Overview
Goofile is a reconnaissance tool that uses Google dorks to find specific file types hosted on a target domain. It automates the process of searching for potentially sensitive files (PDFs, documents, source code, configs, backups) that may be publicly accessible. Goofile is useful for OSINT (Open Source Intelligence) gathering and authorized penetration testing.
Installation
Prerequisites
sudo apt-get update
sudo apt-get install python3 python3-pip git
Clone from GitHub
git clone https://github.com/1007/goofile.git
cd goofile
pip3 install -r requirements.txt
Alternative: Direct pip installation
pip3 install goofile
Verify Installation
python3 goofile.py --help
# or if installed via pip
goofile --help
Basic Syntax
python3 goofile.py -d <domain> -f <filetype>
Command Line Options
| Option | Description | Example |
|---|
-d, --domain | Target domain (required) | -d example.com |
-f, --filetype | File type to search for | -f pdf |
-l, --limit | Max results to return | -l 50 |
-t, --timeout | Search timeout in seconds | -t 10 |
--proxy | Use HTTP proxy | --proxy http://proxy:8080 |
--user-agent | Custom User-Agent string | --user-agent "Mozilla/5.0..." |
-o, --output | Save results to file | -o results.txt |
-v, --verbose | Verbose output | -v |
--delay | Delay between requests (seconds) | --delay 2 |
Quick Start Examples
Search for PDFs
# Find all PDFs on a domain
python3 goofile.py -d example.com -f pdf
# Find PDFs with limit of 20 results
python3 goofile.py -d example.com -f pdf -l 20
# Find PDFs and save to file
python3 goofile.py -d example.com -f pdf -o pdfs_found.txt
Search for Documents
# Microsoft Word documents
python3 goofile.py -d example.com -f docx
# Excel spreadsheets
python3 goofile.py -d example.com -f xlsx
# PowerPoint presentations
python3 goofile.py -d example.com -f pptx
Search for Source Code and Config Files
# Search for JavaScript files
python3 goofile.py -d example.com -f js
# Search for configuration files
python3 goofile.py -d example.com -f conf
# Search for backup files
python3 goofile.py -d example.com -f bak
Common File Types to Search
| File Type | Typical Content |
|---|
pdf | Documents, reports, manuals |
docx / doc | Word documents, specifications |
xlsx / xls | Spreadsheets, budgets, data |
pptx / ppt | Presentations, slides |
zip / rar | Archives, backups |
sql | Database dumps |
txt | Text files, logs, config |
conf / config | Configuration files |
bak / backup | Backup files |
exe / zip | Executable files |
log | Log files |
csv | CSV data files |
Advanced Search Strategies
Multi-File Type Search
# Search for multiple file types sequentially
for filetype in pdf docx xlsx txt sql; do
echo "[*] Searching for $filetype files..."
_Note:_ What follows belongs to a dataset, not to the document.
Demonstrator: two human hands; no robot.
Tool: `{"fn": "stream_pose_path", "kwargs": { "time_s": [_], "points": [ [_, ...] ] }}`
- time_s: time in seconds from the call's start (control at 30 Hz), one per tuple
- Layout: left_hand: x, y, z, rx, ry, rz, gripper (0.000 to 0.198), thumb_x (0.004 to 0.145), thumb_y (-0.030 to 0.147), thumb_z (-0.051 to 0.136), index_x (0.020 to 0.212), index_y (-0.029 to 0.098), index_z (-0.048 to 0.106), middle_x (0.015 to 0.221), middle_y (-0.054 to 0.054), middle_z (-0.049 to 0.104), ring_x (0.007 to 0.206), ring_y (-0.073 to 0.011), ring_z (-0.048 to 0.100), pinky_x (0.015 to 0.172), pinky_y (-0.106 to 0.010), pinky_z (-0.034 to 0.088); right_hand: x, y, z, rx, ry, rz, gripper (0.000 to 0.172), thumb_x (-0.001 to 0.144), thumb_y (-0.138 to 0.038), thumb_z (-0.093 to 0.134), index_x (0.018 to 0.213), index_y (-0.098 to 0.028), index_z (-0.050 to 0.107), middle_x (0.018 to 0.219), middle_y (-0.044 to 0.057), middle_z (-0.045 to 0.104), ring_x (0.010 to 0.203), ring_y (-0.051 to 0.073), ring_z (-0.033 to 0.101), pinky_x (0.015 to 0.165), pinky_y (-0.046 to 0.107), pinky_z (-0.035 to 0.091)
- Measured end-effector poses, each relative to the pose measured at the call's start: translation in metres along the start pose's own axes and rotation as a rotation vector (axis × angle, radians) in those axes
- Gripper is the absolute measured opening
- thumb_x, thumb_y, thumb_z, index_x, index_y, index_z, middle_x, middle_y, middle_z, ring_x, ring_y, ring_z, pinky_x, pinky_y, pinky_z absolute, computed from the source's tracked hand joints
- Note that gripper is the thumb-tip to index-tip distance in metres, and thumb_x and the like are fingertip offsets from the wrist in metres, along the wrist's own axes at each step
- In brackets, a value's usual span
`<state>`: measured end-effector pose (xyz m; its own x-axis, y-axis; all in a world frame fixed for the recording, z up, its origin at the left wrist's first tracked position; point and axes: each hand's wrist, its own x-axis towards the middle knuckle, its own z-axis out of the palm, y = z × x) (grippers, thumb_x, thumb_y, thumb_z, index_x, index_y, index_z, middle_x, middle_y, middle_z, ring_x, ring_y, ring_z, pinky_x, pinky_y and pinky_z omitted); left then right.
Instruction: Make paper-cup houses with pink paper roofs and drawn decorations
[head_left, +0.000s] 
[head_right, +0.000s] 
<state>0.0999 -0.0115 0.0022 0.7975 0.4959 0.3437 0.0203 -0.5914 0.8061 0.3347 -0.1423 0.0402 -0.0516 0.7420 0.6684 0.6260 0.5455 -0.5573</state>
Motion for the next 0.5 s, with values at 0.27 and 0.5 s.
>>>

python3 goofile.py -d example.com -f $filetype -o results_$filetype.txt
done
# Combine results
cat results_*.txt > all_results.txt
Search Subdomains
# Search root domain
python3 goofile.py -d example.com -f pdf
# Search subdomain
python3 goofile.py -d mail.example.com -f pdf
# Search common subdomains
for subdomain in www mail ftp admin dev test; do
python3 goofile.py -d $subdomain.example.com -f pdf -o $subdomain.txt
done
Batch Domain Scanning
#!/bin/bash
# Scan multiple domains for PDFs
domains=(
"target1.com"
"target2.com"
"target3.com"
)
for domain in "${domains[@]}"; do
echo "[*] Scanning $domain"
python3 goofile.py -d "$domain" -f pdf -o "${domain}_pdfs.txt"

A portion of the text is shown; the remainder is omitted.